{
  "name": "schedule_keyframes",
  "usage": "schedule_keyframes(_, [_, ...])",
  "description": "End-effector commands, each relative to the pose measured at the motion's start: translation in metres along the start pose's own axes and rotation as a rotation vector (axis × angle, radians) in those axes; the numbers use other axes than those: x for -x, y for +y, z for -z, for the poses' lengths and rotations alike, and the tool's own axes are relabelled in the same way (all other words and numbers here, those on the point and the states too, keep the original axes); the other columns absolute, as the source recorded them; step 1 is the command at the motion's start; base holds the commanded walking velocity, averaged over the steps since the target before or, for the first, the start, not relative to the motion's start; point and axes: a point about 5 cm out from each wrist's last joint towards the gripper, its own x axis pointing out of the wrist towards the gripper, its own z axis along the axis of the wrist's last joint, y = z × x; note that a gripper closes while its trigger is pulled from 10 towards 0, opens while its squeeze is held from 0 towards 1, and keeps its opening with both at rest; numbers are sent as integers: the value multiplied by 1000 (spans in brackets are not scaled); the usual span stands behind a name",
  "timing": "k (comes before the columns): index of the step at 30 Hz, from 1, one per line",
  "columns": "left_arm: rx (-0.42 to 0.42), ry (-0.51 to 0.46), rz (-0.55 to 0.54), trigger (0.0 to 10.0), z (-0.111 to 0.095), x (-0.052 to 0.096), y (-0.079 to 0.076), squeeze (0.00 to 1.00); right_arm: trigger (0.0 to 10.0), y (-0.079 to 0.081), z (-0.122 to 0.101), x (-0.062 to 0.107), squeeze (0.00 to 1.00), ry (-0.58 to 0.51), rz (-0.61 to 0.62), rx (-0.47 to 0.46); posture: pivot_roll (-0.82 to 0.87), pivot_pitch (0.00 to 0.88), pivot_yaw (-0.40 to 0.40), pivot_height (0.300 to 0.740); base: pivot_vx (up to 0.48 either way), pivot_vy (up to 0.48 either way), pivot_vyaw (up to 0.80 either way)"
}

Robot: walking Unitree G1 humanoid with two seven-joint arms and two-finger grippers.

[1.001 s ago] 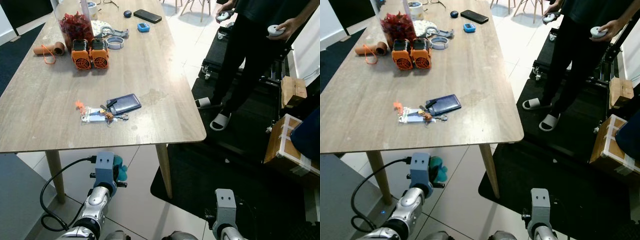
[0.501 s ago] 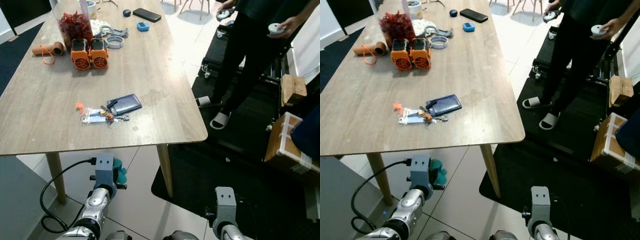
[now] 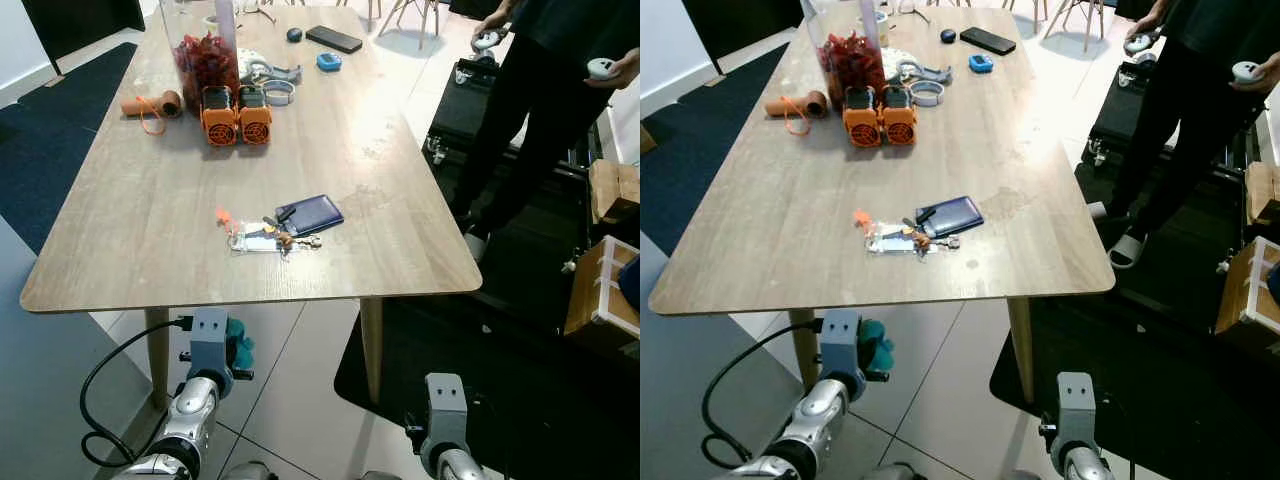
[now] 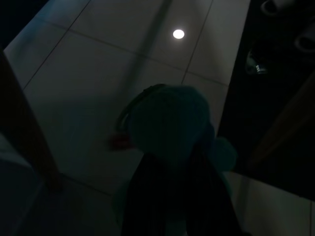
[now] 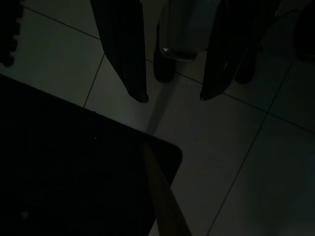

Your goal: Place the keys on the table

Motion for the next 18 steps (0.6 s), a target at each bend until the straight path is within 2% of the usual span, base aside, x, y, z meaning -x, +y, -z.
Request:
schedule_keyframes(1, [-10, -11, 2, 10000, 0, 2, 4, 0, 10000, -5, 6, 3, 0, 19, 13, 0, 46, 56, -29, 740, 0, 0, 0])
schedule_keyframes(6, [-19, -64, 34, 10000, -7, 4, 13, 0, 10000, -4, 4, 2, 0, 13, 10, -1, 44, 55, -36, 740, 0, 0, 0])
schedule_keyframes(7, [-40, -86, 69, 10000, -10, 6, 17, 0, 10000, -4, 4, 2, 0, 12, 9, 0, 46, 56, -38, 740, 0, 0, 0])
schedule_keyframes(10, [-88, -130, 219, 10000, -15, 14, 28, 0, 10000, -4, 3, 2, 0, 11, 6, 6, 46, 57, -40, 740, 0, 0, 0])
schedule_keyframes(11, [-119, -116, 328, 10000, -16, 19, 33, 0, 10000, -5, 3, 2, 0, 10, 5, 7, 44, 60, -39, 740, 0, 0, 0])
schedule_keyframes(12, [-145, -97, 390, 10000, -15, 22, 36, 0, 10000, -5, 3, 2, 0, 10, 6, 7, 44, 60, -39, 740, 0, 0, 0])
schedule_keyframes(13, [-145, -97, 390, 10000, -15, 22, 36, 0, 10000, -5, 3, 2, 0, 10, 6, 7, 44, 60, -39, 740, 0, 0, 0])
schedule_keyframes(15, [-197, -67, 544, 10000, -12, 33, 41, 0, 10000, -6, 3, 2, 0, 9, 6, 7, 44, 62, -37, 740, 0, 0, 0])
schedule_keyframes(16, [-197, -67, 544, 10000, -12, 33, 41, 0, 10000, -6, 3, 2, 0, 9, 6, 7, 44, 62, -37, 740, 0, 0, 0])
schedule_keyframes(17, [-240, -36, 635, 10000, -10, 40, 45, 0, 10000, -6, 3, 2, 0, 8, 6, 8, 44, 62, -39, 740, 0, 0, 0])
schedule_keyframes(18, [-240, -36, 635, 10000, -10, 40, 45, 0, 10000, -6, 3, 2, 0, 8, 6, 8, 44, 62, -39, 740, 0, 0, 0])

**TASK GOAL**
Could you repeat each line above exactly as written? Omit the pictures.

**TASK RESPONSE**
{
  "name": "schedule_keyframes",
  "usage": "schedule_keyframes(_, [_, ...])",
  "description": "End-effector commands, each relative to the pose measured at the motion's start: translation in metres along the start pose's own axes and rotation as a rotation vector (axis × angle, radians) in those axes; the numbers use other axes than those: x for -x, y for +y, z for -z, for the poses' lengths and rotations alike, and the tool's own axes are relabelled in the same way (all other words and numbers here, those on the point and the states too, keep the original axes); the other columns absolute, as the source recorded them; step 1 is the command at the motion's start; base holds the commanded walking velocity, averaged over the steps since the target before or, for the first, the start, not relative to the motion's start; point and axes: a point about 5 cm out from each wrist's last joint towards the gripper, its own x axis pointing out of the wrist towards the gripper, its own z axis along the axis of the wrist's last joint, y = z × x; note that a gripper closes while its trigger is pulled from 10 towards 0, opens while its squeeze is held from 0 towards 1, and keeps its opening with both at rest; numbers are sent as integers: the value multiplied by 1000 (spans in brackets are not scaled); the usual span stands behind a name",
  "timing": "k (comes before the columns): index of the step at 30 Hz, from 1, one per line",
  "columns": "left_arm: rx (-0.42 to 0.42), ry (-0.51 to 0.46), rz (-0.55 to 0.54), trigger (0.0 to 10.0), z (-0.111 to 0.095), x (-0.052 to 0.096), y (-0.079 to 0.076), squeeze (0.00 to 1.00); right_arm: trigger (0.0 to 10.0), y (-0.079 to 0.081), z (-0.122 to 0.101), x (-0.062 to 0.107), squeeze (0.00 to 1.00), ry (-0.58 to 0.51), rz (-0.61 to 0.62), rx (-0.47 to 0.46); posture: pivot_roll (-0.82 to 0.87), pivot_pitch (0.00 to 0.88), pivot_yaw (-0.40 to 0.40), pivot_height (0.300 to 0.740); base: pivot_vx (up to 0.48 either way), pivot_vy (up to 0.48 either way), pivot_vyaw (up to 0.80 either way)"
}

Robot: walking Unitree G1 humanoid with two seven-joint arms and two-finger grippers.

[1.001 s ago] 
[0.501 s ago] 
[now] 
[now] 
[now] 

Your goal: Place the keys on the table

Motion for the next 18 steps (0.6 s), a target at each bend until the straight path is within 2% of the usual span, base aside, x, y, z meaning -x, +y, -z.
Request:
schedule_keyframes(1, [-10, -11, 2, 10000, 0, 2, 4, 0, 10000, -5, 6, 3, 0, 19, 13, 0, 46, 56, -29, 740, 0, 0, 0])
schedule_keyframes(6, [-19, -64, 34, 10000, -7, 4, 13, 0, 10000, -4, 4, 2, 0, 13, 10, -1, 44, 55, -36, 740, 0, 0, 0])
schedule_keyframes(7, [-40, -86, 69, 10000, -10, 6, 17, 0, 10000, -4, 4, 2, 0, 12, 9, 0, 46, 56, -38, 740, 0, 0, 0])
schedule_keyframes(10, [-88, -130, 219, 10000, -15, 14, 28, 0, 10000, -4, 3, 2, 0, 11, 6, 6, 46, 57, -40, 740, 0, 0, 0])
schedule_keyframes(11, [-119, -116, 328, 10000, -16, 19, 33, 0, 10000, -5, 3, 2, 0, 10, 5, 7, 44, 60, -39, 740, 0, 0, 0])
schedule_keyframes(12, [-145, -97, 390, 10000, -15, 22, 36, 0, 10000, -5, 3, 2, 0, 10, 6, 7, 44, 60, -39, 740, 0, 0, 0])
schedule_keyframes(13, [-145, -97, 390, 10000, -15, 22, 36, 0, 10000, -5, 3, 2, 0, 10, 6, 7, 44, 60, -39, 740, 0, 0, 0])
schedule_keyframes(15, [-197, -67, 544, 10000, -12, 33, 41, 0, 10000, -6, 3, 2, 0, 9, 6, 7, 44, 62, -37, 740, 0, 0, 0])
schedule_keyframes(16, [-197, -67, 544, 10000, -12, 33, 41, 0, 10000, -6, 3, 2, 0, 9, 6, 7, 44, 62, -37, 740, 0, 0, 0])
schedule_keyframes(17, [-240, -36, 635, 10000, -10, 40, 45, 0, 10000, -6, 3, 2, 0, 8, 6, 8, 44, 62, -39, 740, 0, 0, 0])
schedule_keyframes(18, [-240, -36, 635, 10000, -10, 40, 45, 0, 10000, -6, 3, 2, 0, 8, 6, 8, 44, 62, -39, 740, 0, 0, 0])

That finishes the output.